[Exercise aim] Set out the listing word for word. End with the line that contains "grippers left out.".

══ Available data ══

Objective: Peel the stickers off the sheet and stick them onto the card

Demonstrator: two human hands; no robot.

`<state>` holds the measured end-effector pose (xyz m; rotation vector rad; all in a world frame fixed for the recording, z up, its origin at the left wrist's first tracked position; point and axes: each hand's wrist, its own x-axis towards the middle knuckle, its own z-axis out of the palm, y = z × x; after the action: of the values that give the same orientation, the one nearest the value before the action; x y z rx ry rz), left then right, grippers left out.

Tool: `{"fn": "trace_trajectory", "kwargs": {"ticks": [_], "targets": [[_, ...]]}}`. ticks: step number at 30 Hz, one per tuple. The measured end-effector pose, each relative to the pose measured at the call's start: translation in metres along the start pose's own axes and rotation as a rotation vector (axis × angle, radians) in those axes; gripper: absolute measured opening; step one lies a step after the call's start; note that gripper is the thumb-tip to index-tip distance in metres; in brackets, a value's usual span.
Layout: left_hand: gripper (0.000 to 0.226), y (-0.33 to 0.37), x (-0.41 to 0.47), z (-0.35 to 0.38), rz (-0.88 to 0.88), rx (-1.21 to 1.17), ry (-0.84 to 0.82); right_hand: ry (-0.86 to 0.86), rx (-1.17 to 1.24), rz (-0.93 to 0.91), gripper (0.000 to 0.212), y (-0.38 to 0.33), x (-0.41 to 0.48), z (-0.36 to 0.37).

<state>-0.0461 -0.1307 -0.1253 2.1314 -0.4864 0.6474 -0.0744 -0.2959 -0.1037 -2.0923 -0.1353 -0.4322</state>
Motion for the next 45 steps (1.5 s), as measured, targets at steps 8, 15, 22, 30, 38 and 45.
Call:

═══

[Exercise response]
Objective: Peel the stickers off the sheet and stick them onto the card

Demonstrator: two human hands; no robot.

`<state>` holds the measured end-effector pose (xyz m; rotation vector rad; all in a world frame fixed for the recording, z up, its origin at the left wrist's first tracked position; point and axes: each hand's wrist, its own x-axis towards the middle knuckle, its own z-axis out of the palm, y = z × x; after the action: of the values that give the same orientation, the one nearest the value before the action; x y z rx ry rz), left then right, grippers left out.

The response is now done.